Below is how the config is being specified.

# Set config options based on global variables
config$spark.executor.memory <- "2G"
config$spark.executor.cores <- Sys.getenv("SPARK_CORES")
config$spark.yarn.executor.memoryOverhead <- "4G"
config$spark.dynamicAllocation.enabled <- "true"
config$spark.dynamicAllocation.maxExecutors <- Sys.getenv("SPARK_EXECUTORS")
config$spark.shuffle.service.enabled <- "true"
config$spark.shuffle.port <- "7337"
config$spark.dynamicAllocation.cachedExecutorIdleTimeout <- "7200"

# Add extra Java options
config$sparklyr.shell.conf <-
  paste0("spark.driver.extraJavaOptions=-Dhive.metastore.uris=",
         Sys.getenv("HIVE_METASTORE_URIS"))

sc <- spark_connect(master = "yarn",
                    config = config)
javierluraschi commented 5 years ago

@eddjberry there is a related fix for Hortonworks worth trying out, would you mind using this patch and report back if it fixes this issue for you as well?

devtools::install_github("rstudio/sparklyr", ref = "bugfix/hive-context-spark2")
javierluraschi commented 5 years ago

This one should be resolved by https://github.com/rstudio/sparklyr/pull/1872, fix can be installed through:

devtools::install_github("rstudio/sparklyr")
eddjberry commented 5 years ago

Awesome 🎉. I should get chance to test this out later in the week. I'll let you know how it goes

eddjberry commented 5 years ago

I couldn't wait so just tested it. It all works fine 😃. Thanks so much for your help!
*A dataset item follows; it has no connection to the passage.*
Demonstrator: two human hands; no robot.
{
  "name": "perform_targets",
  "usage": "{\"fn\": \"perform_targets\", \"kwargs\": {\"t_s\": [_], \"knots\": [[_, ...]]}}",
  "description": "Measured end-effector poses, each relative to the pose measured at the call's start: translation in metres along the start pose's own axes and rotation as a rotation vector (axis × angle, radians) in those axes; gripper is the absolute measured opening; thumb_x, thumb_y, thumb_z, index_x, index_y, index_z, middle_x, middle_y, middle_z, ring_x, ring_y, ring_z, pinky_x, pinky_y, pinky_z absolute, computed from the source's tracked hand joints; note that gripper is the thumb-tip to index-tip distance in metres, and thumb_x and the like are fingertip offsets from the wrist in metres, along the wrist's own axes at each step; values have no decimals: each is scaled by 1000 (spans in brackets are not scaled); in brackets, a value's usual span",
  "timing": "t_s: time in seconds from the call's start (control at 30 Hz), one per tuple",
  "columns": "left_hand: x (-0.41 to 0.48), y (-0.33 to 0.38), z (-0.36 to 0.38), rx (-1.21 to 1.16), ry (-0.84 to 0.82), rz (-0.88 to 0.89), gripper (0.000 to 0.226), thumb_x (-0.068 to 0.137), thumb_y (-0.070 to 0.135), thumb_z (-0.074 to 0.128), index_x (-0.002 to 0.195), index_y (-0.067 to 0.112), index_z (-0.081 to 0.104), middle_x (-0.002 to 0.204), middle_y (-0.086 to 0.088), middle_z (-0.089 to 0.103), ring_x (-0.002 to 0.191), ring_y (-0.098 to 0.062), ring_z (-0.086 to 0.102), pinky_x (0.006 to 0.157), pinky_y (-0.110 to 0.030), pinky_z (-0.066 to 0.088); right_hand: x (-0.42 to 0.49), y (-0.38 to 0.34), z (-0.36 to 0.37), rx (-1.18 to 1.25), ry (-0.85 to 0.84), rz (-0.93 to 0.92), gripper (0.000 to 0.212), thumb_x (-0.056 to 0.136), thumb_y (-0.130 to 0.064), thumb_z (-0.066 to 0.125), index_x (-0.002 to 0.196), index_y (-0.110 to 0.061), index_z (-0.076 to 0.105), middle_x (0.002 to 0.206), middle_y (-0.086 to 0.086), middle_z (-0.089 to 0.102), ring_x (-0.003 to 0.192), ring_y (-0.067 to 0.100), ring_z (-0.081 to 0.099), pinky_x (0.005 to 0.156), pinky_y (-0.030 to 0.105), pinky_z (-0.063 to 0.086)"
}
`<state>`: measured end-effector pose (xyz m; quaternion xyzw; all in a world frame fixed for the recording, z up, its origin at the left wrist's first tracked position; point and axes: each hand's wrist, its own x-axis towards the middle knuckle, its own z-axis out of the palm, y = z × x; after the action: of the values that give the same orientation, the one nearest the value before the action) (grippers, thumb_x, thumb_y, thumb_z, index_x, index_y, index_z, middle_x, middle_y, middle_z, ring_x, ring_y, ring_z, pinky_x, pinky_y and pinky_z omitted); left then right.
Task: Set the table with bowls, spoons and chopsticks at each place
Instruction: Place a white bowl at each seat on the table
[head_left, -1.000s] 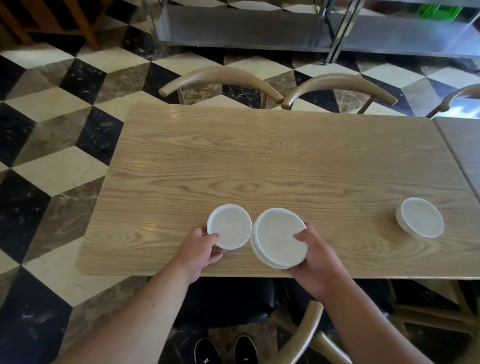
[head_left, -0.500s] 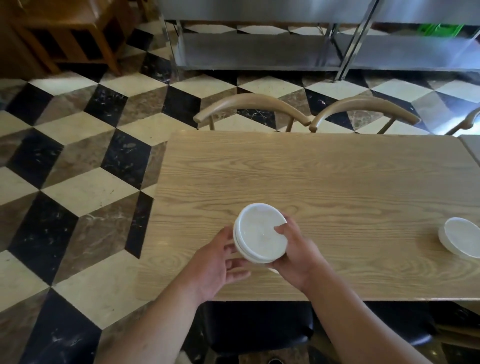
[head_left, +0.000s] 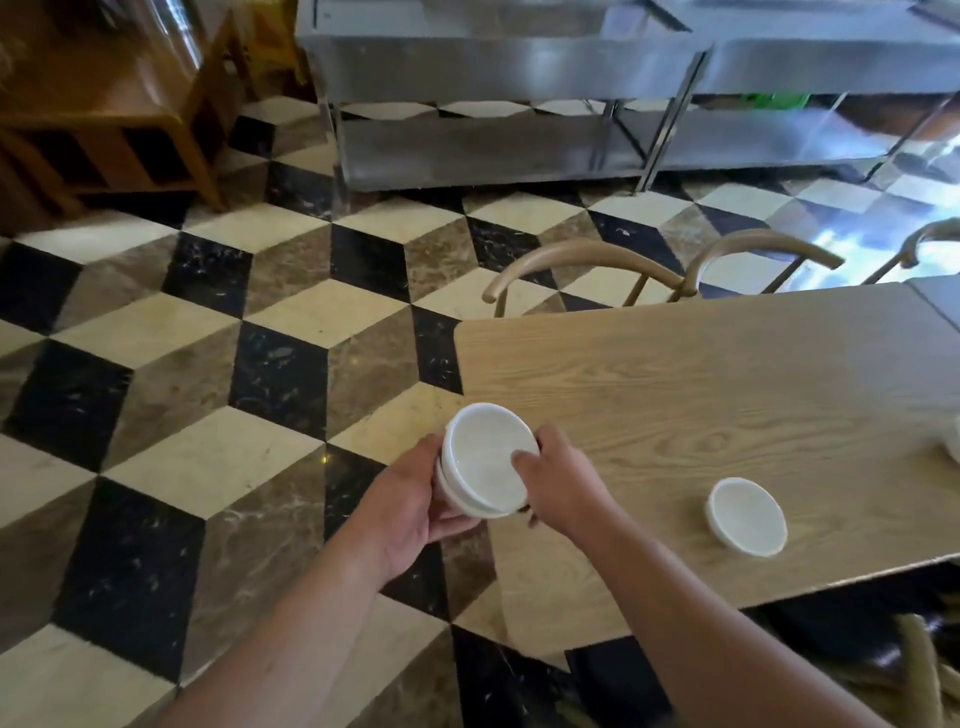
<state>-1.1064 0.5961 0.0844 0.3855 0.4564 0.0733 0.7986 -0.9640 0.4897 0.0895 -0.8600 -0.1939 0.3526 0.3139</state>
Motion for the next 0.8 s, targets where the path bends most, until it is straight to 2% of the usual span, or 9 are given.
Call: {"fn": "perform_targets", "kwargs": {"t_s": [0.1, 0.2, 0.27, 0.4, 0.5, 0.6, 0.7, 0.8], "knots": [[11, 28, -25, 75, -13, 46, 28, 104, 49, 59, 115, 31, 77, 123, -12, 73, 109, -31, 76, 85, -53, 65, 13, -29, 10, -114, 81, -48, 12, 100, -30, 54, 102, -19, 57, 93, 6, 67, 73, 28, 67, 57, 37, 55], [32, 52, -37, 143, -43, 53, 31, 103, 50, 62, 118, 27, 77, 122, -13, 72, 108, -31, 75, 81, -49, 66, 28, -45, 13, -75, 110, -42, 17, 103, -30, 53, 106, -18, 65, 87, 4, 70, 59, 21, 70, 45, 31, 55], [50, 64, -42, 200, -64, 51, 30, 104, 47, 60, 116, 26, 77, 121, -13, 71, 108, -31, 74, 82, -49, 66, 41, -51, 14, -36, 129, -30, 21, 103, -29, 54, 109, -16, 68, 87, 4, 71, 55, 18, 71, 44, 28, 54], [93, 88, -47, 260, -149, 5, 30, 104, 44, 62, 116, 23, 79, 124, -17, 72, 108, -35, 76, 89, -49, 65, 76, -56, 10, 27, 183, 5, 23, 103, -32, 55, 105, -16, 71, 85, 6, 73, 55, 20, 72, 47, 34, 61], [134, 109, -39, 319, -195, -14, 30, 101, 42, 65, 115, 20, 80, 124, -17, 72, 107, -36, 76, 85, -46, 65, 110, -59, 4, 127, 229, 50, 23, 102, -33, 57, 94, -18, 73, 83, 6, 72, 60, 24, 74, 56, 46, 66], [193, 134, -21, 371, -232, -39, 40, 93, 43, 72, 121, 15, 75, 124, -17, 72, 107, -39, 76, 91, -50, 64, 162, -54, -6, 255, 304, 84, 25, 101, -29, 58, 86, -16, 75, 77, 6, 71, 51, 20, 68, 50, 42, 63], [245, 156, -8, 363, -263, -63, 39, 94, 36, 71, 125, 12, 71, 118, -18, 73, 99, -35, 79, 80, -45, 67, 202, -48, -14, 449, 351, 150, 23, 102, -26, 59, 99, -14, 79, 82, 7, 72, 45, 14, 64, 47, 30, 56], [301, 178, 12, 402, -296, -121, 32, 101, 29, 66, 127, 11, 71, 116, -20, 75, 92, -32, 80, 74, -39, 68, 239, -41, -26, 661, 455, 271, 22, 103, -24, 59, 105, -14, 79, 94, 12, 74, 55, 18, 68, 54, 41, 64]]}}
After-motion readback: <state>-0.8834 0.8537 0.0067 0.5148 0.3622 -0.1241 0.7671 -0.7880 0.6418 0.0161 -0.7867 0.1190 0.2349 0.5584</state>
I used devtools::install_github("rstudio/sparklyr", ref = "bugfix/hive-context-spark2") in order to lock down my build to a specify version.
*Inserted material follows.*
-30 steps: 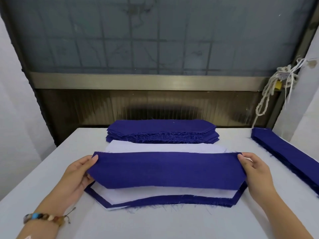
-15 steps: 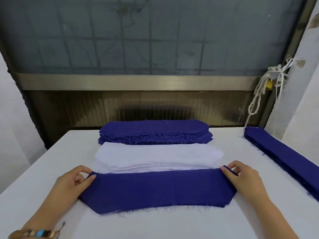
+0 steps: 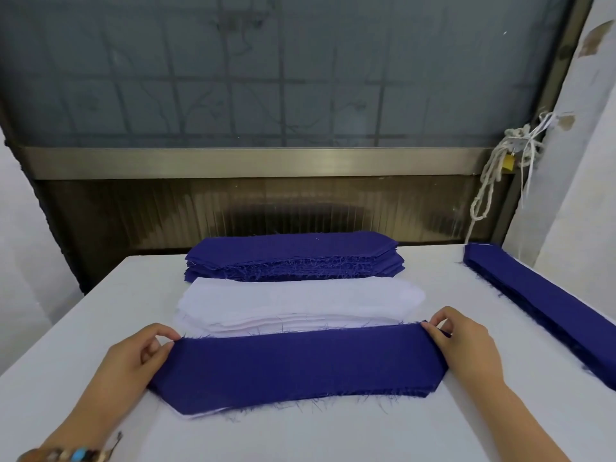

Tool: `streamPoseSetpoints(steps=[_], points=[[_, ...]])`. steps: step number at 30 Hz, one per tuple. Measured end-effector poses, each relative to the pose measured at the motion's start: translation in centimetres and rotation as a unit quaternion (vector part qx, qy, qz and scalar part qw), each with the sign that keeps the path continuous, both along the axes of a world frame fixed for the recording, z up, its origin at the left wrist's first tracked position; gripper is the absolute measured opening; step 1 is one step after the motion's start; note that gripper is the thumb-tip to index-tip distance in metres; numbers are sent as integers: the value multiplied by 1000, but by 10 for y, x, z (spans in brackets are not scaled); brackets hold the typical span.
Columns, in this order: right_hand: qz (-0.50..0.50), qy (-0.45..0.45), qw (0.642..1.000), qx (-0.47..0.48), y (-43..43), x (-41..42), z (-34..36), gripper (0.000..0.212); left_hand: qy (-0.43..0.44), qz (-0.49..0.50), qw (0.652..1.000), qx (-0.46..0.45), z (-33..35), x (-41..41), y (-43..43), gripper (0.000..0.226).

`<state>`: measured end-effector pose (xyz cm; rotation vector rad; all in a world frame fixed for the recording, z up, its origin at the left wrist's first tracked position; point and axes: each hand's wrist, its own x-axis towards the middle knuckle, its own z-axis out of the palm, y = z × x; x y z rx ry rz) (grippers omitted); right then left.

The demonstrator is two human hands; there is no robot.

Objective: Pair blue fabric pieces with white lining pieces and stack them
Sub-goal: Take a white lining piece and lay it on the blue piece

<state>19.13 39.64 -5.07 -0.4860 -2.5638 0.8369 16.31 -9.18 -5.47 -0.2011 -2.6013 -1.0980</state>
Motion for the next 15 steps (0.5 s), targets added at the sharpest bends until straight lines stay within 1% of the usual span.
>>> streamPoseSetpoints(steps=[9, 12, 15], points=[[-24, -7, 1000, 2, -2, 0, -1, 19, -15, 27, 999, -16, -1, 0, 0, 31], [-32, 6, 999, 35, -2, 0, -1, 14, -24, 44, 999, -12, -2, 0, -1, 30], [-14, 46, 997, 66, -2, 1, 0, 9, -29, 66, 997, 3, -3, 0, -1, 30]])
sdanielzafar commented 5 years ago

Hey I just tested this. Looks like there is a big improvement! I'm getting solid connections to the hive metastore 👍

I'm not sure if it's just me, but I am having issues pulling my compressed ORC hive tables. On Hive CLI I have no issue, but from sparklyr I'm only getting metadata:

> # setting my db
> DBI::dbGetQuery(sc, "use loggers")

with sparklyr:

> tbl(sc, "ami_raw")
# Source: spark<logger_data> [?? x 8]
# … with 8 variables: id <chr>, read_date <chr>, read_time <chr>, value <dbl>, units <chr>, estimate <chr>, offset <int>

with DBI,

> DBI::dbGetQuery(sc, "SELECT * FROM logger_data LIMIT 10")
[1] id   read_date  read_time      value  units      estimate   offset
<0 rows> (or 0-length row.names)

When I collect I get 0 rows as well.

With Spark SQL:

> hive_context(sc) %>% 
      invoke("sql", "SELECT * FROM logger_data LIMIT 10") %>% 
      collect()
# A tibble: 0 x 5
# … with 5 variables: id <chr>, read_date <int>, read_time <int>, ... 

in Hive CLI:

SELECT COUNT(*) from logger_data;

results in:

+--------------+
|     _c0      |
+--------------+
| 45542072425  |
+--------------+

Are ORC tables supported?

sdanielzafar commented 5 years ago

Any updates here?

rjsteckel commented 5 years ago

It worked for me.

kellen-t-oconnor commented 5 years ago

Is there any confirmation that this works on HDP versions > than 2.x. We recently updated to 3.1 and I'm afraid that R users are going to be left out to dry if we're stuck on this version.

sdanielzafar commented 5 years ago

It seems my issues mentioned above are not related to sparklyr, I think we're good here!